Easy Office

Why Arbitration is not effective in India?

G S Rao , Last updated: 13 March 2013  
  Share


Introduction:

Courts in India are overburdened with a large number of cases and their disposal takes long time. Therefore a need was felt for a faster dispute resolving mechanism in commercial disputes. Thus Arbitration Act, 1940 was enacted with a view to provide speedy justice to the people and also to avoid unnecessary litigation expenses. However the past reveal that the procedure under the old Act was cumbersome and dilatory. The Courts intervention put a road block on the pace of arbitral proceedings. This paved way for the new Act” The  Arbitration and Conciliation Act1996.

Scope of New Act:

New Act, “The Arbitration and Conciliation Act1996” repealed the Arbitration Act,1940 and also acts of 1937 and 1980 and consolidated the and amended the law relating to domestic arbitration, international commercial arbitration and enforcement of foreign arbitral awards. The new act covers international arbitration and also incorporated law relating to conciliation. With this new act, public had high expectation that commercial disputes will be resolved in a speedy manner as the new act envisaged minimum intervention of the courts. It is quite common to find in commercial agreements an arbitration clause as the parties wanted to resolve any disputes arising out of the contract without going to courts. If amicable settlement is not arrived at, then parties will invoke arbitration through arbitrators appointed by their choice. Before we proceed deep into the topic, it is necessary to touch the frame work of New Act briefly for better understanding of the issues that are considered as road blocks.

Legal frame work:

Arbitration can be invoked only, if there is an agreement in writing between the parties (Section7).  Arbitration can be domestic or international arbitration. In a domestic arbitration both the parties generally are from India. If one of the parties to the arbitration is a resident outside India or a body corporate incorporated outside India, then disputes will be resolved through international arbitration. Even though one of the parties is a foreign party, still parties can agree for a domestic arbitration and subject themselves to Indian laws.

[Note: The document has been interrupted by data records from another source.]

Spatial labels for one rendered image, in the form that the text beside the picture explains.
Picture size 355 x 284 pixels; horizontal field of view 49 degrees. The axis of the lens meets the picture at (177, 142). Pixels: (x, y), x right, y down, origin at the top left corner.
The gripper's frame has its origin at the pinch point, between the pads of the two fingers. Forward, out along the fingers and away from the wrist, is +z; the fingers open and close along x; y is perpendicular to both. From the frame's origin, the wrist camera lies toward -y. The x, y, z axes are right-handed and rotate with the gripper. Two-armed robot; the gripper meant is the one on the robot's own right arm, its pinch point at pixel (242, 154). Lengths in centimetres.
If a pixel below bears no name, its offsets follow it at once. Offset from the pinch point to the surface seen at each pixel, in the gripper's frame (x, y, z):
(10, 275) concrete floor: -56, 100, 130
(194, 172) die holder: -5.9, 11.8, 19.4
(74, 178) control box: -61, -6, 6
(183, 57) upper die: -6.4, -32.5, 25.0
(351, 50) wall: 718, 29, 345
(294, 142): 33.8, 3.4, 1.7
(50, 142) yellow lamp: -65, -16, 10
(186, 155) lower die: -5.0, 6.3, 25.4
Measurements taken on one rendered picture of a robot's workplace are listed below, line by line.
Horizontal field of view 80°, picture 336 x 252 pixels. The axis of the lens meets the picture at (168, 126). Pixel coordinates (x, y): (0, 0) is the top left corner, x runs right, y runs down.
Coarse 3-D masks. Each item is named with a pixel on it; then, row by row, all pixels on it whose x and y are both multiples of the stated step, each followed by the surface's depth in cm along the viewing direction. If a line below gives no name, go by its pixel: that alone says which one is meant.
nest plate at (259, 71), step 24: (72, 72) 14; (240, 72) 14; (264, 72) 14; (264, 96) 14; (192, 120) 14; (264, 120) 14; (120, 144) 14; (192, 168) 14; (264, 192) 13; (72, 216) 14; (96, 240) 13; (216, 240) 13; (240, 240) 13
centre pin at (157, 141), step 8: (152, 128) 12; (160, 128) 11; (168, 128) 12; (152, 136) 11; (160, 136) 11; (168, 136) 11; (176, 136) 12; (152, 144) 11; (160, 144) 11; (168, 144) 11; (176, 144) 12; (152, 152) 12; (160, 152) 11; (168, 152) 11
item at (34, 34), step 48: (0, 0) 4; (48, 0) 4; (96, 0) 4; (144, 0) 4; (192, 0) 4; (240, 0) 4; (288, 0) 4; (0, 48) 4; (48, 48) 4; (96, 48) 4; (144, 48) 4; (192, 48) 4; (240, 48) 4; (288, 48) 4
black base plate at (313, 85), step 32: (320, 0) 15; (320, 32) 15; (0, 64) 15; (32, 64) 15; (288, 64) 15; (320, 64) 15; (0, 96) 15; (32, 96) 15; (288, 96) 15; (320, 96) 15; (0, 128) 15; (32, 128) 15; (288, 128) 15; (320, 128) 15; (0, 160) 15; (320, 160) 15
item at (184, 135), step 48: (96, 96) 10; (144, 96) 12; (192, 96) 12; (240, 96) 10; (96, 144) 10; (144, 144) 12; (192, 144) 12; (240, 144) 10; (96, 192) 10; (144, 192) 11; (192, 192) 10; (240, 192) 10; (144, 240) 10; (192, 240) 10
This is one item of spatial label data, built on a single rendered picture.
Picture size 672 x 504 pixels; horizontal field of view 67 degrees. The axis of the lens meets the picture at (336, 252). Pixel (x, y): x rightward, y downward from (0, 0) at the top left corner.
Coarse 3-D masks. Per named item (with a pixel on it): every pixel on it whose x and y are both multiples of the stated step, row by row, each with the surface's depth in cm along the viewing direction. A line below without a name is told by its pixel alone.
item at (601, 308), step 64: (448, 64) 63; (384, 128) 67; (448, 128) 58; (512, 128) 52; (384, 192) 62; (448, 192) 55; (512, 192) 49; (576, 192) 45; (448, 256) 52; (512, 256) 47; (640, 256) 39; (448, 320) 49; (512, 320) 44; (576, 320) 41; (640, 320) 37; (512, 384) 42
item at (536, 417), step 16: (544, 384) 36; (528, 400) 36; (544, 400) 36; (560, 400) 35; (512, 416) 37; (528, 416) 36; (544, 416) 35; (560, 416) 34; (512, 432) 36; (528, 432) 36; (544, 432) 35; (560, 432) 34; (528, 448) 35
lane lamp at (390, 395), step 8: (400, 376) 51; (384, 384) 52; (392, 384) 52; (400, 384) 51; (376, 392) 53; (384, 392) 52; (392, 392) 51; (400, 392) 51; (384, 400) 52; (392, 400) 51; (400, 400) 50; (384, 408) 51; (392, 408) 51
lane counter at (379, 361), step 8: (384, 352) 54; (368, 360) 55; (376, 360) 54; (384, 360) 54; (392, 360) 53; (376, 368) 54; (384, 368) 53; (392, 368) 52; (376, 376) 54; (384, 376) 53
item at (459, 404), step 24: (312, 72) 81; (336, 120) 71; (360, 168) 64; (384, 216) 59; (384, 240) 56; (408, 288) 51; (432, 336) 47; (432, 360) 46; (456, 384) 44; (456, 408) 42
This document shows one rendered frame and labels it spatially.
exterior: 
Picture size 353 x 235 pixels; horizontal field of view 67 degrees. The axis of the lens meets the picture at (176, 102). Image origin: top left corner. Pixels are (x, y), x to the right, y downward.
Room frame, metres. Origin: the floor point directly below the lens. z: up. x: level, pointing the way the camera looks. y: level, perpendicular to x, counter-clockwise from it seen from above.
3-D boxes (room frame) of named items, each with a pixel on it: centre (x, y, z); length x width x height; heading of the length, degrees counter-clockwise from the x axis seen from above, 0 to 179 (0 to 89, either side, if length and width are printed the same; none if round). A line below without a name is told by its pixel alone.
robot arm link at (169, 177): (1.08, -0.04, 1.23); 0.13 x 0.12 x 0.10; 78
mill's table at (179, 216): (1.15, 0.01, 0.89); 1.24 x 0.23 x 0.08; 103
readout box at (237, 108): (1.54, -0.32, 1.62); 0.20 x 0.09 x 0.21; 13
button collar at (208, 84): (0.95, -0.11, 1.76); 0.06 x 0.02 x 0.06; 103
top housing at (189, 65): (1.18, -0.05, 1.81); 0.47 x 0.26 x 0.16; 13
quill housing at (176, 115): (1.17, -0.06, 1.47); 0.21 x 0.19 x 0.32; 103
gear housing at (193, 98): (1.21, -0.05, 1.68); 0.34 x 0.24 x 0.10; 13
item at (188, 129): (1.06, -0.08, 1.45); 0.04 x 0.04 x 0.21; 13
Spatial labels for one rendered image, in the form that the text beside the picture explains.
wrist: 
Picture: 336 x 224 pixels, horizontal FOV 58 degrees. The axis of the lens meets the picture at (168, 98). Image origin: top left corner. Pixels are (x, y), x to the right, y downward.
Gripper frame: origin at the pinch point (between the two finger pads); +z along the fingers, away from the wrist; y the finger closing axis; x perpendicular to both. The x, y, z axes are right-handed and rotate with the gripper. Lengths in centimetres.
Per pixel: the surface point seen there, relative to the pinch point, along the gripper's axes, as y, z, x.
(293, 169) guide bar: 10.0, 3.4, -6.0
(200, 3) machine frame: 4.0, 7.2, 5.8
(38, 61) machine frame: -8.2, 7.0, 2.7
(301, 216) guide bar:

Parties have freedom to agree on the procedure for appointment of arbitrators. Arbitrator is sometimes named in the agreement itself or parties may agree to go with a sole arbitrator. If arbitration is not by a sole Arbitrator, it shall be by an uneven number of members. In the case of appointment of arbitrator by each party, the nominated arbitrators appoint third arbitrator known as Presiding arbitrator. If any one of the party fails to appoint arbitrator within 30 days, the other party can approach the court under section 11 to seek appointment of arbitrator.

Section 6 and Section 2(8) permit the parties to seek assistance of Arbitral Institutions for conduct of arbitration. Institutional arbitration is conducted by arbitrator selected from its panel of arbitrators and procedure is followed as per the Bye laws of that institution. In India we have institutions such as Indian council of Arbitration, Federation of Indian chamber of commerce, Bengal chamber of commerce and Industry who render service for conduct of arbitration both international and domestic. It may please be noted that almost all the Sections in the New Act contain the wordings” unless otherwise agreed by the parties”. Therefore drafting of arbitration clause assumes significance and parties can express their intention in the contract itself for preventing litigation in courts.

Why New Act gave hope?

In the old Arbitration Act, it is observed that considerable delay is caused by dragging the issues to court. In the new act, judicial intervention is restricted to a large extent and limited to the extent it is provided in the Act. Let us see what those provisions are.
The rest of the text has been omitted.